TASK BRIEF: Repeat word for word every line of the data below, from the first through the line containing "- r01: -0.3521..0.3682", and stop there.
### DATA UNDER STUDY ###
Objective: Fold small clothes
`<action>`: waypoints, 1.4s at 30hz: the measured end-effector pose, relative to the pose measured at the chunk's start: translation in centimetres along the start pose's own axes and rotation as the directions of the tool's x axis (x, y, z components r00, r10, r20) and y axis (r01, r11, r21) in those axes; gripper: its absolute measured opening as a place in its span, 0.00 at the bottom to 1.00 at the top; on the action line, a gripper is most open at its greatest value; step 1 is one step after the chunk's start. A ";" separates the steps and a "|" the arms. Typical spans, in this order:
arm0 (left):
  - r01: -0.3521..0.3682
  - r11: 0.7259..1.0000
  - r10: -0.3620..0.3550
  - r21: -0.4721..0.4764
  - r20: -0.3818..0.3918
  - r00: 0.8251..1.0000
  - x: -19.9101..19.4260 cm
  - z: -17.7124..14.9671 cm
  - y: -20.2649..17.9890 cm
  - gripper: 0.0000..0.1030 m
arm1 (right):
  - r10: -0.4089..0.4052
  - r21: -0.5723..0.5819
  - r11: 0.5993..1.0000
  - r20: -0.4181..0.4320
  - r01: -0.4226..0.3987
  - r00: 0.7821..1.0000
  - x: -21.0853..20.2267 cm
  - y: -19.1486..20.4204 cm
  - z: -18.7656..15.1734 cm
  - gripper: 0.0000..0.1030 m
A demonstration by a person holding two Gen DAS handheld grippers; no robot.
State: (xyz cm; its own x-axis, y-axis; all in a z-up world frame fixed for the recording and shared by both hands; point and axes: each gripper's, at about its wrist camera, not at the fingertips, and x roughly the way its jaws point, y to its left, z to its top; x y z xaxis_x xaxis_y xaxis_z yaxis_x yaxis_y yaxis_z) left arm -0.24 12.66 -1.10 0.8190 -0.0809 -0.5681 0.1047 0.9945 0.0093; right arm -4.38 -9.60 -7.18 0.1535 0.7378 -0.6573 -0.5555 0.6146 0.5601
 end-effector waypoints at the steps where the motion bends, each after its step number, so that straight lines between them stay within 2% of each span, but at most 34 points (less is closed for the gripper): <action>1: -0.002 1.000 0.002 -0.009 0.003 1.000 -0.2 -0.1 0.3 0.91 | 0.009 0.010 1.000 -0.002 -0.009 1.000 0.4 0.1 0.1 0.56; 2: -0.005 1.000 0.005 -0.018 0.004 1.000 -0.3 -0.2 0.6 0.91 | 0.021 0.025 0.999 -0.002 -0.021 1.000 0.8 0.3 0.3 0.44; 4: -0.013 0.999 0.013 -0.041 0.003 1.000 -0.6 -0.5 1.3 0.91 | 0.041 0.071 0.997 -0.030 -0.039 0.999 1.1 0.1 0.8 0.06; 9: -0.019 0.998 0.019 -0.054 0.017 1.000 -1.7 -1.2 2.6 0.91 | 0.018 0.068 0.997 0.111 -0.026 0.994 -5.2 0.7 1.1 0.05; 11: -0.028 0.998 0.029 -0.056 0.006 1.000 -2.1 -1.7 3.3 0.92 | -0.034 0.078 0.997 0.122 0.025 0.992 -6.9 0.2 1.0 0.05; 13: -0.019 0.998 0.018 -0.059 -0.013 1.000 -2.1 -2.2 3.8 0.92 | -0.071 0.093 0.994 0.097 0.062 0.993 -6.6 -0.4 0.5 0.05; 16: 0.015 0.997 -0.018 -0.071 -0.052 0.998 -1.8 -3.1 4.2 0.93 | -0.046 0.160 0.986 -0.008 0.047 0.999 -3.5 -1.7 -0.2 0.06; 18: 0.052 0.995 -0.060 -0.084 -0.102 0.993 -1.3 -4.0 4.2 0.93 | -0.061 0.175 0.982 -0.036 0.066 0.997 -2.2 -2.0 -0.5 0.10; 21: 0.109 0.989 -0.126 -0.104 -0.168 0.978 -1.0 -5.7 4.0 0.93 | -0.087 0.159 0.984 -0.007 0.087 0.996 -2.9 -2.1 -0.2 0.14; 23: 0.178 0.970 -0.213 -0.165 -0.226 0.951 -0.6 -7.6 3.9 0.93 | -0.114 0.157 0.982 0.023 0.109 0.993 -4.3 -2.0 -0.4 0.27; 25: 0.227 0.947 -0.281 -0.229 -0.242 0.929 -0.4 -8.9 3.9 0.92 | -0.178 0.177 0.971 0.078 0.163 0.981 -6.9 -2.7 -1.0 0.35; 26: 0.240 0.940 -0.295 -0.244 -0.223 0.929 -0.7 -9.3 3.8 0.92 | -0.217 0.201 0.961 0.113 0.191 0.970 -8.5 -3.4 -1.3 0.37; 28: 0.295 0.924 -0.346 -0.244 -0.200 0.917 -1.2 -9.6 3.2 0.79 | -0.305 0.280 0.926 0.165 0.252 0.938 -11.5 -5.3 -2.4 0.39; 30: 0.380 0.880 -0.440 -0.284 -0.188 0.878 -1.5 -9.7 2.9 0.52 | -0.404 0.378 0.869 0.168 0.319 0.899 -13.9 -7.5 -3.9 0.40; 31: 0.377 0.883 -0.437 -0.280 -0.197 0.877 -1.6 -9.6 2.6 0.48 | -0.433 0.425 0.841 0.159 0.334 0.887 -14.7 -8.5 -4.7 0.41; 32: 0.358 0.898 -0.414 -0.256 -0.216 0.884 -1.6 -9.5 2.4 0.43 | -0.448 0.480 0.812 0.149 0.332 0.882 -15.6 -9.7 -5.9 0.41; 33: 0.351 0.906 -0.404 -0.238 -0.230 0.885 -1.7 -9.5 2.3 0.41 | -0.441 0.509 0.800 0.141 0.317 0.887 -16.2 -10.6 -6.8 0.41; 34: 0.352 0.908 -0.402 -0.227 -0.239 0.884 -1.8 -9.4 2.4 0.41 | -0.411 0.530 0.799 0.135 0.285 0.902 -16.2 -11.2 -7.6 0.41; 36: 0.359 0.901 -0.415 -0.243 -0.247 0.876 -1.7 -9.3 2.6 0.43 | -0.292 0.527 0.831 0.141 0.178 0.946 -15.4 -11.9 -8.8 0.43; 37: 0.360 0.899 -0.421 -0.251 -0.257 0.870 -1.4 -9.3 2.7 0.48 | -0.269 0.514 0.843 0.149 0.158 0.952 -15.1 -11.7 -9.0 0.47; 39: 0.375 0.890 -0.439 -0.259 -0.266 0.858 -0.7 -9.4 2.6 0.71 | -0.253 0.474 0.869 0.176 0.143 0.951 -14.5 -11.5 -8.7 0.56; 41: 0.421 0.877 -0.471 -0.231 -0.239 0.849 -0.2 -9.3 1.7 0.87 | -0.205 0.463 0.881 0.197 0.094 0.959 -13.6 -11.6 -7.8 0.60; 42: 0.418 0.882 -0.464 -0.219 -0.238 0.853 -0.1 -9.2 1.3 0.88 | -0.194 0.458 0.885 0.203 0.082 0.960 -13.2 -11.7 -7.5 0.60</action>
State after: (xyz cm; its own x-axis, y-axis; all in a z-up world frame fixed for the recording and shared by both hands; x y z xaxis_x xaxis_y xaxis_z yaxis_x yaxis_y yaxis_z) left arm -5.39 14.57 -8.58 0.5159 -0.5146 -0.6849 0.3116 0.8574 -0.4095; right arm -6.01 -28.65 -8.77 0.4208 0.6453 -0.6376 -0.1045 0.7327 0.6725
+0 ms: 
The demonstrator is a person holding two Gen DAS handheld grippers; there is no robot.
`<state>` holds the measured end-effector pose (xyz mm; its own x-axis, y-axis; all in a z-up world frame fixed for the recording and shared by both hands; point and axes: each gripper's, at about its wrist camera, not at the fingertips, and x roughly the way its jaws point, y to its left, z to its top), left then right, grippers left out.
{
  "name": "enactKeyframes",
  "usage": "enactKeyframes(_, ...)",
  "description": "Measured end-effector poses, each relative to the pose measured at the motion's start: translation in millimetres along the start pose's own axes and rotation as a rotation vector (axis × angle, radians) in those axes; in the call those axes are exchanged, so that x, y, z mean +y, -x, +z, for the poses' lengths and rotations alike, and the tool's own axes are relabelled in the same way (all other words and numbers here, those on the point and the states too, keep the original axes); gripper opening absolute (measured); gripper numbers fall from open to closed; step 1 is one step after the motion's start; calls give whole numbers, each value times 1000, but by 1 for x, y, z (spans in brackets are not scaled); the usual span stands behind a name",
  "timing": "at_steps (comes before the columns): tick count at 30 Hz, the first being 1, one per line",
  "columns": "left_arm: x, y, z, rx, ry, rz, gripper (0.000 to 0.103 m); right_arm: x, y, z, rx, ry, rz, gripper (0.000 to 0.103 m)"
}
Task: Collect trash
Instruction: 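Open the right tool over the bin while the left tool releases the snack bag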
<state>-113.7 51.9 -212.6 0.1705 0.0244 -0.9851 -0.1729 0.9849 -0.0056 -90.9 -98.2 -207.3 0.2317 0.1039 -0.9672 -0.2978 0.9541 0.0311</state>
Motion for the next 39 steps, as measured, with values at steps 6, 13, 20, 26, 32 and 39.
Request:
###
REPLY TO THE EXERCISE:
Objective: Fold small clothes
`<action>`: waypoints, 1.4s at 30hz: the measured end-effector pose, relative to the pose measured at the chunk's start: translation in centimetres along the start pose's own axes and rotation as the directions of the tool's x axis (x, y, z components r00, r10, r20) and y axis (r01, r11, r21) in those axes; gripper: its absolute measured opening as a place in its span, 0.00 at the bottom to 1.00 at the top; on the action line, a gripper is most open at its greatest value; step 1 is one step after the chunk's start. A ";" separates the steps and a "|" the arms. Typical spans, in this order:
arm0 (left):
  - r01: -0.3521..0.3682

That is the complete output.